▶ **What this task involves**
From the line with "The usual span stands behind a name" to the last line of the data below, repeat every line exactly and add nothing.

Dataset content Block Start

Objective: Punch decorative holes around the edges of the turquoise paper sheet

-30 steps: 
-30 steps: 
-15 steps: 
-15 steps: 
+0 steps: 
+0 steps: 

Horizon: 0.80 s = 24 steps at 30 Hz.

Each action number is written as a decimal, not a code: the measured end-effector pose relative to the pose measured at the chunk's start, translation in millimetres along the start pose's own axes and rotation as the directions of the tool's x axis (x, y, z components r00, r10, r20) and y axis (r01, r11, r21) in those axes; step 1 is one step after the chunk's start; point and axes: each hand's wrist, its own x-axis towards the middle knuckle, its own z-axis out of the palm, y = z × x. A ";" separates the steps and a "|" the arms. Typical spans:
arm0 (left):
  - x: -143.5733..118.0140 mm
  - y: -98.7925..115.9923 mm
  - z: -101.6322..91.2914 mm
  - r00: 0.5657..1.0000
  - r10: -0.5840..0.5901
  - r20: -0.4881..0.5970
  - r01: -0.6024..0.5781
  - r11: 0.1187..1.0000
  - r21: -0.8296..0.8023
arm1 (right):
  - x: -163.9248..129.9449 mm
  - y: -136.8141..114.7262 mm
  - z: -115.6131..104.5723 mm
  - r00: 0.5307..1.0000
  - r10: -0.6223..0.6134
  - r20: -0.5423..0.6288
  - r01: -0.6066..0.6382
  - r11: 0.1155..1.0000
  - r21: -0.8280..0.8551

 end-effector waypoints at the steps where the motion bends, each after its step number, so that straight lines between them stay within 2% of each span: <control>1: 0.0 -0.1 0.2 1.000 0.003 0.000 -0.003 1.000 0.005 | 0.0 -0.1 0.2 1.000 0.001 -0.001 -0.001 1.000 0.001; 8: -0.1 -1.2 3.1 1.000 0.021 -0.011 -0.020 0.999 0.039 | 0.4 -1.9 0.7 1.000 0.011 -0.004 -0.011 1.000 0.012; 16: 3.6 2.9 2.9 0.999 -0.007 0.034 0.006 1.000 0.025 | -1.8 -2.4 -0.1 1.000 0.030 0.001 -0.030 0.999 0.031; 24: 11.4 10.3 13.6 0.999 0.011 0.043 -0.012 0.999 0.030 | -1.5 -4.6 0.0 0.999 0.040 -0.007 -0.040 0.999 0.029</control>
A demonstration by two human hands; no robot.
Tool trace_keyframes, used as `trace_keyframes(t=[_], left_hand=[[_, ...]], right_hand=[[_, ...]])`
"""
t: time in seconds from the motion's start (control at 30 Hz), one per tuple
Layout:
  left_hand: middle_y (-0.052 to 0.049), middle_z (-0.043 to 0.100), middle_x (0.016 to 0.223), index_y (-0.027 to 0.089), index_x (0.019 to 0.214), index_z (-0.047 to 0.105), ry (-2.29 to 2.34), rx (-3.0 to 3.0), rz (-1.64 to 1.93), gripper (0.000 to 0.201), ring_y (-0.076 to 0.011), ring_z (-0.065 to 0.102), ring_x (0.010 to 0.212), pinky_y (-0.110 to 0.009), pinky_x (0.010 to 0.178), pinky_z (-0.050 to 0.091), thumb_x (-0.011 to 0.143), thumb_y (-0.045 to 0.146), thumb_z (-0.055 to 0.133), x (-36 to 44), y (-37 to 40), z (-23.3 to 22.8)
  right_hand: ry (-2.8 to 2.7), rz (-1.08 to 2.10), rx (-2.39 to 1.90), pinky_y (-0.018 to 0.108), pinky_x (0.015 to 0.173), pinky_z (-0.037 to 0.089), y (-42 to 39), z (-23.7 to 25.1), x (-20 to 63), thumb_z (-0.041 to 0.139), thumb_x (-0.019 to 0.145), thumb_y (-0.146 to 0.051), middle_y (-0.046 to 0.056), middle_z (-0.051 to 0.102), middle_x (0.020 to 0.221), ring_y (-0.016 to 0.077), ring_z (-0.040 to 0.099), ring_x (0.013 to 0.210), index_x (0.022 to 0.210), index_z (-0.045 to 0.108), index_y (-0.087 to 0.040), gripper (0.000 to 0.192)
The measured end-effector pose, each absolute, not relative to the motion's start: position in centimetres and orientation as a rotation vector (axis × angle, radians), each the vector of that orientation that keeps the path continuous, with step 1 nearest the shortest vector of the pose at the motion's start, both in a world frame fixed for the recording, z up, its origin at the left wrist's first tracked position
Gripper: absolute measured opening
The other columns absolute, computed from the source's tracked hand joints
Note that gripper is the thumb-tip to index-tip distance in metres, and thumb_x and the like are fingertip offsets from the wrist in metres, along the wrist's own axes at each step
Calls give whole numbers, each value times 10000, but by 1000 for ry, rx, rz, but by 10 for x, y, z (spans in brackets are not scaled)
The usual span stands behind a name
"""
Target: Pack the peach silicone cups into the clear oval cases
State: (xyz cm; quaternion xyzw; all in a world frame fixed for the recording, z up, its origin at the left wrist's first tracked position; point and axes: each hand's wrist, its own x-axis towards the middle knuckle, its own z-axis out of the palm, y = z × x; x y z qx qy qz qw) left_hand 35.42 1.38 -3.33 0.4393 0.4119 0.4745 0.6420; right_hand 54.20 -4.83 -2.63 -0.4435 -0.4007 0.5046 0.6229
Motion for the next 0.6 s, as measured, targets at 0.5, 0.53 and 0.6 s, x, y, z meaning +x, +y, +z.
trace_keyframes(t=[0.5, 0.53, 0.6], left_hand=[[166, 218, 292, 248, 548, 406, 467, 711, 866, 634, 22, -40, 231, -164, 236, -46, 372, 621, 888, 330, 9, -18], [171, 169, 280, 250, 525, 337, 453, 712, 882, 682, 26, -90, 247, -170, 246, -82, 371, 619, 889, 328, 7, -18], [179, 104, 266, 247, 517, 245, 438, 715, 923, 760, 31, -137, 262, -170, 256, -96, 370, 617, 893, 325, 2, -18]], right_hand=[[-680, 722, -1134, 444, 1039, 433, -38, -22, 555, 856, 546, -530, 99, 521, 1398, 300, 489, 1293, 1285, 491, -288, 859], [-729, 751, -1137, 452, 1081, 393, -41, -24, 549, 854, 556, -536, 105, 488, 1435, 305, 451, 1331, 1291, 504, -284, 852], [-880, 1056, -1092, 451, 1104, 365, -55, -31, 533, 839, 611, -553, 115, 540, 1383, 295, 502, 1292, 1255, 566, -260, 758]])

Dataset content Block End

▶ **Response for this exercise**
The usual span stands behind a name
"""
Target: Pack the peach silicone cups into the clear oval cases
State: (xyz cm; quaternion xyzw; all in a world frame fixed for the recording, z up, its origin at the left wrist's first tracked position; point and axes: each hand's wrist, its own x-axis towards the middle knuckle, its own z-axis out of the palm, y = z × x; x y z qx qy qz qw) left_hand 35.42 1.38 -3.33 0.4393 0.4119 0.4745 0.6420; right_hand 54.20 -4.83 -2.63 -0.4435 -0.4007 0.5046 0.6229
Motion for the next 0.6 s, as measured, targets at 0.5, 0.53 and 0.6 s, x, y, z meaning +x, +y, +z.
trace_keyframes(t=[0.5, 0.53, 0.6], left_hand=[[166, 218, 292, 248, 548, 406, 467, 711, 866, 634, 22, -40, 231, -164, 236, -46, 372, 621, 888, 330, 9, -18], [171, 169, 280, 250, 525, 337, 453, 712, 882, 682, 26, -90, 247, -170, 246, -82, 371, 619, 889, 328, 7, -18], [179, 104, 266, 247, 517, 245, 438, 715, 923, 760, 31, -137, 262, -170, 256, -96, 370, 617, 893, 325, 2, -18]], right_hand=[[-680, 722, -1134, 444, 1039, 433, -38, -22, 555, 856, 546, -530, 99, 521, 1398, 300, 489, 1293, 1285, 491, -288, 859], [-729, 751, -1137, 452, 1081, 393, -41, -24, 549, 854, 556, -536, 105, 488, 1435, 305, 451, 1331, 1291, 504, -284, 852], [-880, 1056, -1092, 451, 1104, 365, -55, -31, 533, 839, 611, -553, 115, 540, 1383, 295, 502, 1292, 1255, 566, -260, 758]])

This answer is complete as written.